> **Given data**
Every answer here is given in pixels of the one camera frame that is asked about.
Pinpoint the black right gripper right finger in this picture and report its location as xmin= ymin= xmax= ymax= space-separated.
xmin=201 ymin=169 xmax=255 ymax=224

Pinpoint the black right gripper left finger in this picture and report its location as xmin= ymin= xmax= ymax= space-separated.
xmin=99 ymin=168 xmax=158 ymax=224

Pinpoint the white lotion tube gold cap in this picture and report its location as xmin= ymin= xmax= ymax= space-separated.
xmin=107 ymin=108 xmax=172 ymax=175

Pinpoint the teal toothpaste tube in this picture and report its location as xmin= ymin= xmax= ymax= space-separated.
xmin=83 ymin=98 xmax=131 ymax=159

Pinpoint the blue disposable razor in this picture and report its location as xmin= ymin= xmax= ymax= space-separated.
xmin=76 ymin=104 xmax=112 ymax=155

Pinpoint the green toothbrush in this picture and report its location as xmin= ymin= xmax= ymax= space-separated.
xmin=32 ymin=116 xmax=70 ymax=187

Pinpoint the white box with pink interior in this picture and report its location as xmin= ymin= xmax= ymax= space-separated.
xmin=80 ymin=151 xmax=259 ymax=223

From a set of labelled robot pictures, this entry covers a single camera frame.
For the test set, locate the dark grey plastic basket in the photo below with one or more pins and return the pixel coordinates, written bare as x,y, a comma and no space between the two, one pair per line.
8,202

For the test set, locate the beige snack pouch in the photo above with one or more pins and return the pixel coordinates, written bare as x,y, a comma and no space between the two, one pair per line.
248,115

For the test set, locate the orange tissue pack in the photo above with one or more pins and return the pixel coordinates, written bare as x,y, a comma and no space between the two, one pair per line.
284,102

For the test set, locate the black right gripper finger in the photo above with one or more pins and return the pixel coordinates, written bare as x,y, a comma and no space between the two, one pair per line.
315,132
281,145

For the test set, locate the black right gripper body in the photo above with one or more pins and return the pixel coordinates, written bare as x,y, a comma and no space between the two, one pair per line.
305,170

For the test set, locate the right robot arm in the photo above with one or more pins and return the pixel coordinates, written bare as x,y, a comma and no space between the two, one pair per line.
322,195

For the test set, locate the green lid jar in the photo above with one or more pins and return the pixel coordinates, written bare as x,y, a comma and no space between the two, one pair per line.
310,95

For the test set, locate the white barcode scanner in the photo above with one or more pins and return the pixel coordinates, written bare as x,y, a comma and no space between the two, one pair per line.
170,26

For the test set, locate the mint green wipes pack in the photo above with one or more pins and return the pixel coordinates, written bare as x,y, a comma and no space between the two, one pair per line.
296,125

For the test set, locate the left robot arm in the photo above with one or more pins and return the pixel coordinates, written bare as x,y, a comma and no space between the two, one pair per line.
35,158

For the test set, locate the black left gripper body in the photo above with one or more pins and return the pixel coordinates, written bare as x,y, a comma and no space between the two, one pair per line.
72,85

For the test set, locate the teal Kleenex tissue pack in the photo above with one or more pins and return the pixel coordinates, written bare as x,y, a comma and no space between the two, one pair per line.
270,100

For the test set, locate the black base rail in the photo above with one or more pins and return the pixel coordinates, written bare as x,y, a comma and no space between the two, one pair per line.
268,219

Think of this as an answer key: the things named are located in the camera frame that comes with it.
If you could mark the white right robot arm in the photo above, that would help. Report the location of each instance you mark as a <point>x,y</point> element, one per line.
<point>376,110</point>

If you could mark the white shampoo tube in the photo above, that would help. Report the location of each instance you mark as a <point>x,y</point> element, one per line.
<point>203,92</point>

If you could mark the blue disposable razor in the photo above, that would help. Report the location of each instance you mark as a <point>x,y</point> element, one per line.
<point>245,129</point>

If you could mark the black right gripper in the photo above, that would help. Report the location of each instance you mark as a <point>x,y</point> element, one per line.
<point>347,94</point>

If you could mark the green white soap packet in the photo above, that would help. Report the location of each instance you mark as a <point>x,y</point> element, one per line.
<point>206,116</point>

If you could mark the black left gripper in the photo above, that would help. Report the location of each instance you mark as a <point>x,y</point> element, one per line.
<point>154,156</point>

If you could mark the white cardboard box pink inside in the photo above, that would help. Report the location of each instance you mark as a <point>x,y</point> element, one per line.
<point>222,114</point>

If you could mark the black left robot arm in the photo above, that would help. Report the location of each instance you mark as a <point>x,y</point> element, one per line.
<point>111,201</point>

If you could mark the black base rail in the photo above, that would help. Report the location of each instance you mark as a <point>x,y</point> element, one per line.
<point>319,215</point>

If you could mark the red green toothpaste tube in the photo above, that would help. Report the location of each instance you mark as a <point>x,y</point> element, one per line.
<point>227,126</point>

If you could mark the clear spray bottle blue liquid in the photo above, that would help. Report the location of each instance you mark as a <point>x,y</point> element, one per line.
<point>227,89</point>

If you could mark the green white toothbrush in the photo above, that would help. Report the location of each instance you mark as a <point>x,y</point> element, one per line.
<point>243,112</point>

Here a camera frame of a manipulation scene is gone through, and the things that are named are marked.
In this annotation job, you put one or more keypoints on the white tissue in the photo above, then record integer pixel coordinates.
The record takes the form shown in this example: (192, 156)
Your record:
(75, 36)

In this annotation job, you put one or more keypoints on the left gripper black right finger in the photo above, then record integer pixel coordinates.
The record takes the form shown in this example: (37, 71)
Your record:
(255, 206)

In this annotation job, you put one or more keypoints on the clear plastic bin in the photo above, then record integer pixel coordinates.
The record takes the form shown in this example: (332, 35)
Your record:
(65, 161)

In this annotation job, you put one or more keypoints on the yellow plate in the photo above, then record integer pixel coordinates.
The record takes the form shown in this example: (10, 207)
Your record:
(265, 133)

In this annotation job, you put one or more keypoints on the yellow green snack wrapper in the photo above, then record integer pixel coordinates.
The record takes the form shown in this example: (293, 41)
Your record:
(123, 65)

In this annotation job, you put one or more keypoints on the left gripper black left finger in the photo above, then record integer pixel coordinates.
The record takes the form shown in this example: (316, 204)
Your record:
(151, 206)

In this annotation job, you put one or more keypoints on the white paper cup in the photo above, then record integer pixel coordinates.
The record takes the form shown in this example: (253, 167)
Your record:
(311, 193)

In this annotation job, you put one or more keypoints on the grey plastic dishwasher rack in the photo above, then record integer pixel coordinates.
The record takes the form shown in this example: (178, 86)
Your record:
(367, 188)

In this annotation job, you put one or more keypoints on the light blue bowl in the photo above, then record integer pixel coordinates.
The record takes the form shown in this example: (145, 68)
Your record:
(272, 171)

> **Task to complete**
Every line of the data is to be printed again exactly.

> **Solution to the problem**
Every answer here is given in pixels of the one camera frame that is asked about.
Pinpoint the black right gripper right finger in this picture and report its location as xmin= ymin= xmax= ymax= space-separated.
xmin=201 ymin=169 xmax=255 ymax=224

Pinpoint the black right gripper left finger in this picture and report its location as xmin= ymin= xmax= ymax= space-separated.
xmin=99 ymin=168 xmax=158 ymax=224

Pinpoint the white lotion tube gold cap in this picture and report its location as xmin= ymin= xmax= ymax= space-separated.
xmin=107 ymin=108 xmax=172 ymax=175

Pinpoint the teal toothpaste tube in this picture and report its location as xmin= ymin= xmax= ymax= space-separated.
xmin=83 ymin=98 xmax=131 ymax=159

Pinpoint the blue disposable razor in this picture and report its location as xmin= ymin= xmax= ymax= space-separated.
xmin=76 ymin=104 xmax=112 ymax=155

Pinpoint the green toothbrush in this picture and report its location as xmin= ymin= xmax= ymax= space-separated.
xmin=32 ymin=116 xmax=70 ymax=187

Pinpoint the white box with pink interior in this picture and report its location as xmin= ymin= xmax= ymax= space-separated.
xmin=80 ymin=151 xmax=259 ymax=223

From a set of labelled robot pictures, this entry covers a single camera frame.
For the test set, locate the dark grey plastic basket in the photo below with one or more pins and return the pixel coordinates, written bare as x,y, a comma and no space between the two, one pair per line.
8,202

For the test set, locate the beige snack pouch in the photo above with one or more pins and return the pixel coordinates, written bare as x,y, a comma and no space between the two, one pair per line.
248,115

For the test set, locate the orange tissue pack in the photo above with one or more pins and return the pixel coordinates, written bare as x,y, a comma and no space between the two, one pair per line.
284,102

For the test set, locate the black right gripper finger in the photo above with one or more pins and return the pixel coordinates, written bare as x,y, a comma and no space between the two, one pair per line.
315,132
281,145

For the test set, locate the black right gripper body in the photo above with one or more pins and return the pixel coordinates, written bare as x,y, a comma and no space between the two, one pair per line.
305,170

For the test set, locate the right robot arm in the photo above with one or more pins and return the pixel coordinates, written bare as x,y, a comma and no space between the two, one pair per line.
322,195

For the test set, locate the green lid jar in the photo above with one or more pins and return the pixel coordinates, written bare as x,y, a comma and no space between the two, one pair per line.
310,95

For the test set, locate the white barcode scanner in the photo above with one or more pins and return the pixel coordinates, written bare as x,y, a comma and no space between the two, one pair per line.
170,26

For the test set, locate the mint green wipes pack in the photo above with one or more pins and return the pixel coordinates, written bare as x,y, a comma and no space between the two, one pair per line.
296,125

For the test set, locate the left robot arm in the photo above with one or more pins and return the pixel coordinates, written bare as x,y, a comma and no space between the two, one pair per line.
35,158

For the test set, locate the black left gripper body in the photo above with one or more pins and return the pixel coordinates, written bare as x,y, a comma and no space between the two, one pair per line.
72,85

For the test set, locate the teal Kleenex tissue pack in the photo above with one or more pins and return the pixel coordinates, written bare as x,y, a comma and no space between the two, one pair per line.
270,100

For the test set, locate the black base rail in the photo above with one or more pins and return the pixel coordinates, written bare as x,y, a comma and no space between the two, one pair per line.
268,219

Think of this as an answer key: the things named are located in the camera frame that comes with it.
If you could mark the white right robot arm in the photo above, that would help. Report the location of each instance you mark as a <point>x,y</point> element, one per line.
<point>376,110</point>

If you could mark the white shampoo tube in the photo above, that would help. Report the location of each instance you mark as a <point>x,y</point> element, one per line.
<point>203,92</point>

If you could mark the blue disposable razor in the photo above, that would help. Report the location of each instance you mark as a <point>x,y</point> element, one per line.
<point>245,129</point>

If you could mark the black right gripper in the photo above, that would help. Report the location of each instance you mark as a <point>x,y</point> element, one per line.
<point>347,94</point>

If you could mark the green white soap packet in the photo above, that would help. Report the location of each instance you mark as a <point>x,y</point> element, one per line.
<point>206,116</point>

If you could mark the black left gripper in the photo above, that would help. Report the location of each instance you mark as a <point>x,y</point> element, one per line.
<point>154,156</point>

If you could mark the white cardboard box pink inside in the photo above, that would help. Report the location of each instance you mark as a <point>x,y</point> element, one per line.
<point>222,114</point>

If you could mark the black left robot arm in the photo above, that would help. Report the location of each instance you mark as a <point>x,y</point> element, one per line.
<point>111,201</point>

If you could mark the black base rail in the photo above, that would help. Report the location of each instance you mark as a <point>x,y</point> element, one per line.
<point>319,215</point>

If you could mark the red green toothpaste tube in the photo above, that would help. Report the location of each instance you mark as a <point>x,y</point> element, one per line.
<point>227,126</point>

If you could mark the clear spray bottle blue liquid in the photo above, that would help. Report the location of each instance you mark as a <point>x,y</point> element, one per line.
<point>227,89</point>

If you could mark the green white toothbrush in the photo above, that would help. Report the location of each instance you mark as a <point>x,y</point> element, one per line.
<point>243,112</point>

Here a camera frame of a manipulation scene is gone through, and the things that are named are marked.
In this annotation job, you put one or more keypoints on the white tissue in the photo above, then record integer pixel coordinates.
The record takes the form shown in this example: (192, 156)
Your record:
(75, 36)

In this annotation job, you put one or more keypoints on the left gripper black right finger in the photo above, then record integer pixel coordinates.
The record takes the form shown in this example: (37, 71)
Your record:
(255, 206)

In this annotation job, you put one or more keypoints on the clear plastic bin in the photo above, then record integer pixel coordinates.
The record takes the form shown in this example: (332, 35)
Your record:
(65, 161)

In this annotation job, you put one or more keypoints on the yellow plate in the photo above, then record integer pixel coordinates.
The record takes the form shown in this example: (10, 207)
Your record:
(265, 133)

In this annotation job, you put one or more keypoints on the yellow green snack wrapper in the photo above, then record integer pixel coordinates.
The record takes the form shown in this example: (293, 41)
Your record:
(123, 65)

In this annotation job, you put one or more keypoints on the left gripper black left finger in the photo above, then record integer pixel coordinates.
The record takes the form shown in this example: (316, 204)
Your record:
(151, 206)

In this annotation job, you put one or more keypoints on the white paper cup in the photo above, then record integer pixel coordinates.
The record takes the form shown in this example: (253, 167)
Your record:
(311, 193)

In this annotation job, you put one or more keypoints on the grey plastic dishwasher rack in the photo above, then record integer pixel coordinates.
The record takes the form shown in this example: (178, 86)
Your record:
(367, 188)

In this annotation job, you put one or more keypoints on the light blue bowl in the photo above, then record integer pixel coordinates.
The record takes the form shown in this example: (145, 68)
Your record:
(272, 171)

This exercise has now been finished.